2011 has had it all. It started January 1st with Estonia becoming the seventeenth Eurozone country and taking the euro as its currency, and from there it’s been a rollercoaster of world events and change – some good, some bad. Let’s go over the main ones…

The biggest event early in the year was what the media has dubbed the ‘Arab Spring’, starting with the fall of the Tunisian government in January and then the crucial uprisings in Egypt that resulted in president Hosni Mubarak’s resignation. This then catalysed a string of similar revolts throughout the Arab world that are still continuing, or still resonate, even now in December. At last all kinds of countries long-oppressed by corrupt regimes voiced a universal sentiment – no more.

However, while one part of the world looked up, another suffered; on March 19 Japan was struck by the extraordinary 9.1 earthquake which even shook the world slightly off its axis. The terrible tragedy only escalated when as a consequence the nuclear reactors at Fukushima Daichi melted down with potentially catastrophic effects.
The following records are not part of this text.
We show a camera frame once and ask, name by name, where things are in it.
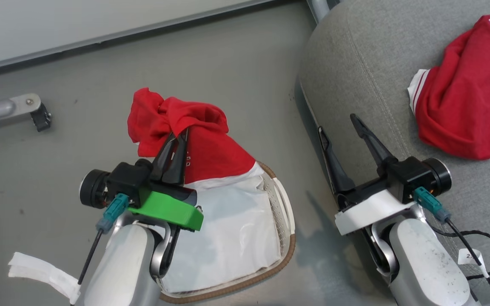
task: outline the black cable
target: black cable
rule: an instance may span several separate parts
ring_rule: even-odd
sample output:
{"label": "black cable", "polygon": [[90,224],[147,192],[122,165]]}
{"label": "black cable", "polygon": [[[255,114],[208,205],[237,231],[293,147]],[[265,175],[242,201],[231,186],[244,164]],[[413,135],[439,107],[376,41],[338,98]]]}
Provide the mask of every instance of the black cable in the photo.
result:
{"label": "black cable", "polygon": [[94,251],[96,250],[97,244],[100,241],[101,235],[103,234],[103,229],[100,229],[97,232],[96,238],[90,248],[90,252],[88,253],[88,257],[86,257],[86,263],[84,263],[84,267],[82,267],[82,272],[80,273],[80,277],[78,278],[78,284],[82,284],[84,276],[86,275],[86,271],[88,270],[88,266],[90,265],[90,261],[92,260],[92,256],[94,255]]}
{"label": "black cable", "polygon": [[[464,246],[466,246],[466,248],[468,249],[468,252],[470,252],[470,255],[472,255],[472,257],[474,258],[476,264],[478,264],[478,266],[481,267],[482,263],[480,262],[480,259],[476,255],[476,252],[474,252],[474,250],[472,250],[472,247],[470,246],[470,244],[468,243],[466,238],[464,238],[463,234],[461,234],[461,231],[459,231],[459,229],[457,229],[457,226],[455,226],[449,218],[445,219],[445,221],[451,227],[451,229],[453,229],[455,234],[457,234],[457,236],[461,239]],[[486,278],[486,279],[487,279],[487,282],[489,283],[489,286],[490,286],[490,277]]]}
{"label": "black cable", "polygon": [[[435,228],[434,226],[432,226],[430,223],[427,222],[427,224],[437,234],[440,234],[442,236],[447,236],[447,237],[457,237],[457,234],[455,234],[454,232],[441,231],[441,230]],[[467,235],[482,235],[482,236],[485,236],[485,237],[487,237],[487,238],[490,239],[490,234],[489,233],[483,232],[483,231],[480,231],[480,230],[463,230],[463,231],[461,231],[461,234],[463,236],[467,236]],[[467,276],[466,279],[470,281],[472,279],[480,279],[480,278],[483,278],[483,277],[484,277],[483,274],[470,275],[470,276]]]}

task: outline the red garment
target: red garment
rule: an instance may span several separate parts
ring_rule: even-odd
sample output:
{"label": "red garment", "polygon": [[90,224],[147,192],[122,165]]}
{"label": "red garment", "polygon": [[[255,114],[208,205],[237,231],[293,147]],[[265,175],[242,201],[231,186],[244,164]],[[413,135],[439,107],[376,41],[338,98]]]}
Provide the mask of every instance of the red garment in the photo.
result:
{"label": "red garment", "polygon": [[441,66],[419,70],[408,91],[422,141],[490,159],[490,16],[447,46]]}
{"label": "red garment", "polygon": [[170,132],[178,135],[188,127],[185,184],[239,176],[253,168],[255,159],[226,134],[226,116],[220,108],[175,97],[164,100],[148,88],[134,94],[128,134],[139,143],[139,156],[155,157]]}

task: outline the perforated basket side
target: perforated basket side
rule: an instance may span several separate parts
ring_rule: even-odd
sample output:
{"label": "perforated basket side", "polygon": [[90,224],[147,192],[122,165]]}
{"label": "perforated basket side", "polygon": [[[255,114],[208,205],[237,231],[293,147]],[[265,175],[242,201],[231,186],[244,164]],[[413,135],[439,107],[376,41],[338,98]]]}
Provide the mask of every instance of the perforated basket side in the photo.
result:
{"label": "perforated basket side", "polygon": [[274,172],[265,164],[261,162],[258,163],[266,172],[266,174],[263,175],[265,190],[270,199],[272,214],[276,223],[277,234],[279,235],[281,259],[270,267],[260,269],[245,277],[197,291],[170,294],[165,291],[163,283],[157,280],[158,285],[162,288],[162,294],[160,296],[161,300],[172,304],[185,304],[209,298],[216,298],[263,281],[281,271],[288,264],[294,254],[294,248],[296,246],[296,238],[294,236],[294,216],[292,214],[290,201]]}

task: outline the gray fabric cushion
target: gray fabric cushion
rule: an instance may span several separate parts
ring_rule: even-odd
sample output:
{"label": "gray fabric cushion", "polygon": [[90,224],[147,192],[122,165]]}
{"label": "gray fabric cushion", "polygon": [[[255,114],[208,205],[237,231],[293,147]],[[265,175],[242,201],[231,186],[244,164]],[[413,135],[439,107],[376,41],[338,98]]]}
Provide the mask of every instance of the gray fabric cushion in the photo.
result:
{"label": "gray fabric cushion", "polygon": [[[440,198],[453,221],[461,230],[490,233],[490,161],[459,159],[422,143],[406,91],[418,69],[439,64],[444,47],[486,14],[490,0],[343,2],[313,33],[299,79],[318,123],[355,182],[376,173],[350,113],[358,114],[399,159],[442,160],[453,175],[453,188]],[[457,240],[440,239],[452,254],[463,247]],[[485,254],[490,270],[490,241],[470,240]],[[479,271],[470,266],[465,270],[467,275]],[[485,280],[470,284],[480,300],[490,300]]]}

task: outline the white tape strip
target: white tape strip
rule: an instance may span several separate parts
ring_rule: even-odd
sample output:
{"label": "white tape strip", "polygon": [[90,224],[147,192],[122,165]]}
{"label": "white tape strip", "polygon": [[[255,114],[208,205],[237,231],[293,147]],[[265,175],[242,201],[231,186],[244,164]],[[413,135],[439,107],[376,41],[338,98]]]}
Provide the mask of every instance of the white tape strip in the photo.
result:
{"label": "white tape strip", "polygon": [[9,262],[9,277],[30,278],[48,283],[74,305],[80,296],[78,280],[44,260],[15,252]]}
{"label": "white tape strip", "polygon": [[[474,251],[474,253],[476,253],[476,256],[480,260],[480,263],[481,263],[480,269],[481,269],[481,272],[483,273],[484,277],[489,278],[489,273],[487,272],[487,268],[485,267],[485,263],[483,261],[483,256],[481,255],[481,252],[476,250],[476,249],[472,249],[472,250]],[[457,263],[459,265],[467,265],[467,264],[468,265],[478,265],[476,263],[476,261],[474,260],[474,258],[472,257],[472,254],[470,254],[470,252],[468,251],[467,248],[459,250],[459,259],[458,259]]]}
Although now the situation is vastly improved, the lives lost or destroyed by the earthquake and resultant tsunami have had a lasting impact on the country.

Then in April some joy was returned to parts of world on Prince William and Kate Middleton’s wedding in London, the first royal wedding since the fated Princess Diana spectacle. And, people became yet more optimistic when in May public enemy number one, Osama Bin Laden, was found and killed in Pakistan, ending a decade of cat-and-mouse and bathing much of the US and even other countries with a sense of justice and satisfaction that the alleged mastermind of the September 11 attacks finally came to an end.

More tragedy occurred in July, this time in Norway as Andrei Behring Breivik is charged with a double terrorist attack, involving a car bomb and then a mass shooting massacre. The world reached out to all those affected by the unpredecented attack.

Another much-loathed dictator fell in October; Muammar Gaddafi, outlawed by his people and feeling the full force of NATO opposition, is eventually overcome and murdered by Libyan citizens, his body paraded through the streets to show all that Libyan freedom was finally won, and the Arab Spring continued its Zeitgeist-changing charge. Meanwhile, the European financial sector ran into severe difficulty and a series of emergency meetings were called to try to prevent Greece from defaulting and bringing the whole economy down. In December, David Cameron refuses to involve the United Kingdom in a fiscal union, reasoning that the British banks require financial security,  much to the dismay of many European leaders.

Finally, in December the last of three dictators reaches the end of the line as North Korean leader Kim Jong-Il suffers a heart attack, leaving an uncertain son as his heir and torrents of grief among his people.